• _WHAT YOU HAVE TO DO_
For each entry below, write an exact copy and leave out the images.

(SUPPLIED MATERIAL)

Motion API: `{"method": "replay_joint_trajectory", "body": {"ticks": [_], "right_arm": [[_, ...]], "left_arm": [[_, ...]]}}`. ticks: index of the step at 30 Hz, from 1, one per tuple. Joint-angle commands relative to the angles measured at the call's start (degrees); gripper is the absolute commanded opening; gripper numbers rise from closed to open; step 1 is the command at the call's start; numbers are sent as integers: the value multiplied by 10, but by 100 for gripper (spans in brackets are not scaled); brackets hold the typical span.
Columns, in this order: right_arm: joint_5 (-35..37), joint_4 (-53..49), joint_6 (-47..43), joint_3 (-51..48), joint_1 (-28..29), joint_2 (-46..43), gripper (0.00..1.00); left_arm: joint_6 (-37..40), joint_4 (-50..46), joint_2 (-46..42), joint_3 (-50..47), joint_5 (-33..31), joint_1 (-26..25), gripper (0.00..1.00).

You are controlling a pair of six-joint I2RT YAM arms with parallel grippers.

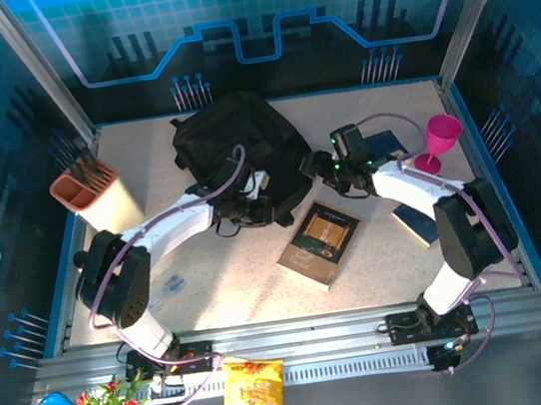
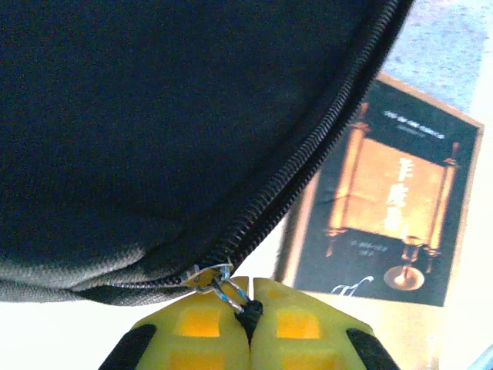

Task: Pack the student bag
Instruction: Unzip the student bag at the top-center of the table.

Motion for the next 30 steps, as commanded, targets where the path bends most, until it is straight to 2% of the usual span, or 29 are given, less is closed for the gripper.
{"method": "replay_joint_trajectory", "body": {"ticks": [1, 10, 15, 22, 25, 30], "right_arm": [[11, -25, 48, -24, 8, -11, 72], [-10, -24, 38, 36, 25, 67, 70], [-1, -29, 25, 83, 28, 122, 64], [54, -60, -10, 120, 26, 152, 29], [75, -62, -22, 119, 20, 146, 21], [85, -59, -33, 119, 14, 138, 18]], "left_arm": [[6, 9, 41, 43, 40, -19, 0], [-4, -2, 71, 62, 37, -27, 0], [-1, -15, 64, 56, 33, -27, 0], [12, -74, 48, 56, -11, -27, 0], [25, -111, 31, 47, -46, -27, 0], [44, -163, 14, 36, -103, -25, 0]]}}
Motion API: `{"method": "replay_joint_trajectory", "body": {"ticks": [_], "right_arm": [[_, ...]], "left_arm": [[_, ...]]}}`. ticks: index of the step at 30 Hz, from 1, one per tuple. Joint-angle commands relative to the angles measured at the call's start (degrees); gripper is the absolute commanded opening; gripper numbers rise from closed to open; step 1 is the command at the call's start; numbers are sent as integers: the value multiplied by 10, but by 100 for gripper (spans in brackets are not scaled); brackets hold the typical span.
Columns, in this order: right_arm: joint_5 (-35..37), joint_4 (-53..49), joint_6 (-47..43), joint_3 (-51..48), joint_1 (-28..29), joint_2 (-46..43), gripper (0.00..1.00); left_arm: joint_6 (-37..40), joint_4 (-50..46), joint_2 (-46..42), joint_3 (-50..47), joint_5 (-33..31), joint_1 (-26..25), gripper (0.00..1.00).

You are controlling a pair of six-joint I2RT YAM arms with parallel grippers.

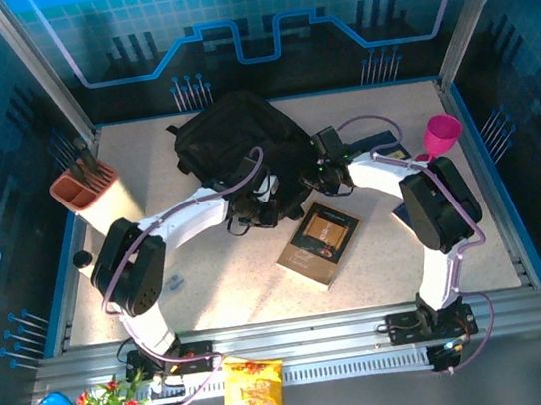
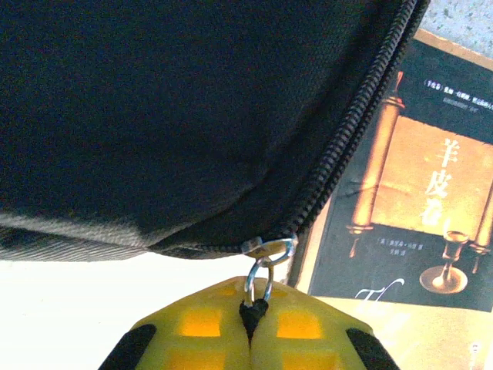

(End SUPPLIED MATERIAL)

• _EXERCISE RESPONSE_
Motion API: `{"method": "replay_joint_trajectory", "body": {"ticks": [_], "right_arm": [[_, ...]], "left_arm": [[_, ...]]}}`. ticks: index of the step at 30 Hz, from 1, one per tuple. Joint-angle commands relative to the angles measured at the call's start (degrees); gripper is the absolute commanded opening; gripper numbers rise from closed to open; step 1 is the command at the call's start; numbers are sent as integers: the value multiplied by 10, but by 100 for gripper (spans in brackets are not scaled); brackets hold the typical span.
Columns, in this order: right_arm: joint_5 (-35..37), joint_4 (-53..49), joint_6 (-47..43), joint_3 (-51..48), joint_1 (-28..29), joint_2 (-46..43), gripper (0.00..1.00); left_arm: joint_6 (-37..40), joint_4 (-50..46), joint_2 (-46..42), joint_3 (-50..47), joint_5 (-33..31), joint_1 (-26..25), gripper (0.00..1.00).

You are controlling a pair of six-joint I2RT YAM arms with parallel grippers.


Task: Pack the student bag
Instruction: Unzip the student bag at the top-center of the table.

Motion for the next 30 steps, as commanded, targets where the path bends most, until it is straight to 2% of the usual span, or 29 are given, less is closed for the gripper.
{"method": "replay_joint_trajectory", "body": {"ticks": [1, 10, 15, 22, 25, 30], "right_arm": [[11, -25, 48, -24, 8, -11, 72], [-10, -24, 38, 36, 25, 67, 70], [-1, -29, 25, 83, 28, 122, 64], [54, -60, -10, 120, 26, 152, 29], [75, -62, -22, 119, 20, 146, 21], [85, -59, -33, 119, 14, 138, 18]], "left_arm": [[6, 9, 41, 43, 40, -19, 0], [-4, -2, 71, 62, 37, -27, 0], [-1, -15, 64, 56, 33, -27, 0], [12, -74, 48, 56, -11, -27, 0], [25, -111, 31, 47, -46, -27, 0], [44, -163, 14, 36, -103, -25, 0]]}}
Motion API: `{"method": "replay_joint_trajectory", "body": {"ticks": [_], "right_arm": [[_, ...]], "left_arm": [[_, ...]]}}`. ticks: index of the step at 30 Hz, from 1, one per tuple. Joint-angle commands relative to the angles measured at the call's start (degrees); gripper is the absolute commanded opening; gripper numbers rise from closed to open; step 1 is the command at the call's start; numbers are sent as integers: the value multiplied by 10, but by 100 for gripper (spans in brackets are not scaled); brackets hold the typical span.
Columns, in this order: right_arm: joint_5 (-35..37), joint_4 (-53..49), joint_6 (-47..43), joint_3 (-51..48), joint_1 (-28..29), joint_2 (-46..43), gripper (0.00..1.00); left_arm: joint_6 (-37..40), joint_4 (-50..46), joint_2 (-46..42), joint_3 (-50..47), joint_5 (-33..31), joint_1 (-26..25), gripper (0.00..1.00).

You are controlling a pair of six-joint I2RT YAM arms with parallel grippers.

The exercise calls for nothing more than this answer.